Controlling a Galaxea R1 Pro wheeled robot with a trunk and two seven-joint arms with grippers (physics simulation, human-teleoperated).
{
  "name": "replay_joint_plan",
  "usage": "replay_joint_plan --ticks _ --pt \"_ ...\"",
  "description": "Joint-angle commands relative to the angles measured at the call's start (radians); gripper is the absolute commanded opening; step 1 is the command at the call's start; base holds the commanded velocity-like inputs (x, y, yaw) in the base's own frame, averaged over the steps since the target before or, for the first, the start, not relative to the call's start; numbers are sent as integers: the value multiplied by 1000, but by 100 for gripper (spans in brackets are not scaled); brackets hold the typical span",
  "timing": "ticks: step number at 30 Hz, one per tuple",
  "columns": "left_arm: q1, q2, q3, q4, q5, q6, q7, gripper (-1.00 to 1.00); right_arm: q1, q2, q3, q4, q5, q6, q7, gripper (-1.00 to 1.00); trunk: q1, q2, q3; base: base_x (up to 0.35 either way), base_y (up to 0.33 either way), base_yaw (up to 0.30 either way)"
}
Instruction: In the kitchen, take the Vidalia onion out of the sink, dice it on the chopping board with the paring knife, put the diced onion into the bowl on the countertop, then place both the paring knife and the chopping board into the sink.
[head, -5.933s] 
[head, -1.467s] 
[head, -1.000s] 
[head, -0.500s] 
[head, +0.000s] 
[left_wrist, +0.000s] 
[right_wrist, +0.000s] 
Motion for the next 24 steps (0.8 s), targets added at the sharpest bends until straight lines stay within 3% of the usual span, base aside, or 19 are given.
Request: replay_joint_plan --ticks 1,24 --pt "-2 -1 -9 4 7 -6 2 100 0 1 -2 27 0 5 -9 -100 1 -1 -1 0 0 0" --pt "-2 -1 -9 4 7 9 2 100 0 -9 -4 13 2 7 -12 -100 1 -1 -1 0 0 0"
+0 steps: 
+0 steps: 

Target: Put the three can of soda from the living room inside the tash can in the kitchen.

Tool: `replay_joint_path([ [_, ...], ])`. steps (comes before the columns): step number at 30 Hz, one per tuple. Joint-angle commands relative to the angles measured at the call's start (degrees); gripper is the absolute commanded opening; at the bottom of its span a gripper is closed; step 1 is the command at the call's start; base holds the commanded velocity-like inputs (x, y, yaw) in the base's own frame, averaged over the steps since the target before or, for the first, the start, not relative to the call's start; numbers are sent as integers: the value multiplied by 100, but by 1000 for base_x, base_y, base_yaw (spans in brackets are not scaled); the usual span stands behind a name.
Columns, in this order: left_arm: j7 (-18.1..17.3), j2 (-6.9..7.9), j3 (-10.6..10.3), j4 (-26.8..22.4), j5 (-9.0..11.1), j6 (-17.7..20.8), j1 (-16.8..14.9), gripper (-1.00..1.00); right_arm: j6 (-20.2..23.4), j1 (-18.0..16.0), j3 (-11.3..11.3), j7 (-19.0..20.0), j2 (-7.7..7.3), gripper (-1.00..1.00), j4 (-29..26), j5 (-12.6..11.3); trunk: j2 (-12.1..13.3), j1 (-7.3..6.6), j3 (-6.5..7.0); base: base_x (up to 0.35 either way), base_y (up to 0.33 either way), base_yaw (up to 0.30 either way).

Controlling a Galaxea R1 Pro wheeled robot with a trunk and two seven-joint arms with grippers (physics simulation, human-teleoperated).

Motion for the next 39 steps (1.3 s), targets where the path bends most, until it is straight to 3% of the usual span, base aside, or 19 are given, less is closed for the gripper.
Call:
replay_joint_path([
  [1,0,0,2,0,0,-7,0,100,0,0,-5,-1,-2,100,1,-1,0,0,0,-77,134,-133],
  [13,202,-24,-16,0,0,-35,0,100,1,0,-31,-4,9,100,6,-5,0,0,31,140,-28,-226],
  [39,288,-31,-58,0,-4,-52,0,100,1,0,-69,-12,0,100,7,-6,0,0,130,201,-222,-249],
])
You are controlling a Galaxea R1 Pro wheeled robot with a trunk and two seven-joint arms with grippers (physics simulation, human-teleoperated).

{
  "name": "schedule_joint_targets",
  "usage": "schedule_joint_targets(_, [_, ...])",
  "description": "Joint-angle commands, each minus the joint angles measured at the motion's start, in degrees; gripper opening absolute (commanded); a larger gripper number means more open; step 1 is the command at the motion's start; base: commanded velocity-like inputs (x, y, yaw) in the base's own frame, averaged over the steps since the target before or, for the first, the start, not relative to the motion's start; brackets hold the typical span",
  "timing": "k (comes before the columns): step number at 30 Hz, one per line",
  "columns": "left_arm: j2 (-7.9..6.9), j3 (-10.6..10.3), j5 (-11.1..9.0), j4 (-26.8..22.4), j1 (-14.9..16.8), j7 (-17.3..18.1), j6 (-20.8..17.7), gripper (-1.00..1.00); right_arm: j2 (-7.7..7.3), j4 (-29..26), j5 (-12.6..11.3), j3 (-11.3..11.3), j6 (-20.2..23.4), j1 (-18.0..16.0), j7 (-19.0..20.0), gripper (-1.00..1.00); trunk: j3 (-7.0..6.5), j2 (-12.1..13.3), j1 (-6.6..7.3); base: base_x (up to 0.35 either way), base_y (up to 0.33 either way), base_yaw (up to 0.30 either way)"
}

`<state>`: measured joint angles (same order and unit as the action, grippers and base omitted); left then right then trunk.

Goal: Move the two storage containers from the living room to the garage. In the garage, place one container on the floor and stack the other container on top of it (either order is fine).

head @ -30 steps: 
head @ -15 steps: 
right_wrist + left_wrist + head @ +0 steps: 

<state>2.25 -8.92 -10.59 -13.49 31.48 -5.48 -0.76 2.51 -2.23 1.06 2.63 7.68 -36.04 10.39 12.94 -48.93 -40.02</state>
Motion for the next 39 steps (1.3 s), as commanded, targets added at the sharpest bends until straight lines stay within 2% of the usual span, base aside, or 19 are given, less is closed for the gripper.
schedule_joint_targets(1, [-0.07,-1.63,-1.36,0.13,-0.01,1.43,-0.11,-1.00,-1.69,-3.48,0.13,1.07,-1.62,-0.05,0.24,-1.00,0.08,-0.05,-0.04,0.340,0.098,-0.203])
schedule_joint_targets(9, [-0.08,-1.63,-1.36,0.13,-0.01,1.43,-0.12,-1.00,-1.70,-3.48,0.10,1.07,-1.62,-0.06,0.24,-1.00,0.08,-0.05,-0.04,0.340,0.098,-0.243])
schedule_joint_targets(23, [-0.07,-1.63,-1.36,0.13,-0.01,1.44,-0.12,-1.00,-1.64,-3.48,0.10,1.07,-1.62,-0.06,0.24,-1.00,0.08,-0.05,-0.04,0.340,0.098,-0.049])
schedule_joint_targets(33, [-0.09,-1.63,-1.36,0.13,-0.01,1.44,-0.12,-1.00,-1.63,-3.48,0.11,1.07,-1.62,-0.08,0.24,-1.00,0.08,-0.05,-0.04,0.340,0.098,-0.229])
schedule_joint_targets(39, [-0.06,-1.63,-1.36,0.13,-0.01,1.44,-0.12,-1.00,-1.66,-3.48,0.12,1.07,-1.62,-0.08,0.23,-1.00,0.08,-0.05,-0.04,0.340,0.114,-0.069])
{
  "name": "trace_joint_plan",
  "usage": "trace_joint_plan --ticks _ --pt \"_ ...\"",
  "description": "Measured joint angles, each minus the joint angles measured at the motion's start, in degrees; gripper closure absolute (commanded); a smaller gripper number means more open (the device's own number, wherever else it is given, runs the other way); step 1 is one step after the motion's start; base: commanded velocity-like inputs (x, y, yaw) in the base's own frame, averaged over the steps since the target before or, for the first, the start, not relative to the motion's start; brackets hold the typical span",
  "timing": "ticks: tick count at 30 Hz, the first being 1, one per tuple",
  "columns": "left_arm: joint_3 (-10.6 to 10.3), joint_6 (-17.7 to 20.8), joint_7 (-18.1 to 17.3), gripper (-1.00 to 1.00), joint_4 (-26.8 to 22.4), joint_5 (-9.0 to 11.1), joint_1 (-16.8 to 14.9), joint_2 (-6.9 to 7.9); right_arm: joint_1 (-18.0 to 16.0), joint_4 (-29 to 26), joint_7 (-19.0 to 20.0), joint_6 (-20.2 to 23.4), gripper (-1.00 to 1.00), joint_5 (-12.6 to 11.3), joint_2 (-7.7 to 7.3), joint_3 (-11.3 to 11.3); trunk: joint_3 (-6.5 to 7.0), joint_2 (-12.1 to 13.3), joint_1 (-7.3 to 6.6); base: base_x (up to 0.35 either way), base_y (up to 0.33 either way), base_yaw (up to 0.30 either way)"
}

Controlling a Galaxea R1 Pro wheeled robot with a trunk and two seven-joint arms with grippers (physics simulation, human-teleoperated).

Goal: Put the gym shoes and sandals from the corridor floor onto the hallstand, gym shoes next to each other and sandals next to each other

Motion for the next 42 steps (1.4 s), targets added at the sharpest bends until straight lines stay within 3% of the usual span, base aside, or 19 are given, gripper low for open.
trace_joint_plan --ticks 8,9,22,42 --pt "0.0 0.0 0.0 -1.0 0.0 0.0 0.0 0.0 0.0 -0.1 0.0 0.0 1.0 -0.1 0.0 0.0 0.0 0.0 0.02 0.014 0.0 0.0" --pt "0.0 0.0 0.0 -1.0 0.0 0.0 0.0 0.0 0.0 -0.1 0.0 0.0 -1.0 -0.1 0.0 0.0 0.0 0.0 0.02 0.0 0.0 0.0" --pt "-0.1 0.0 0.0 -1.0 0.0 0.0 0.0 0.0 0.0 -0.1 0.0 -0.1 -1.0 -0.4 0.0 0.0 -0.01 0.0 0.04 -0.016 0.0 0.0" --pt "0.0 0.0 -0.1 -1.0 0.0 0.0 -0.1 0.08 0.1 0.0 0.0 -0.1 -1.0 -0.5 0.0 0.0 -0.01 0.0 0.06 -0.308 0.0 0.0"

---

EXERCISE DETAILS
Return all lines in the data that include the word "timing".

SOLVED EXERCISE
  "timing": "ticks: step number at 30 Hz, one per tuple",
  "timing": "k (comes before the columns): step number at 30 Hz, one per line",
  "timing": "ticks: tick count at 30 Hz, the first being 1, one per tuple",

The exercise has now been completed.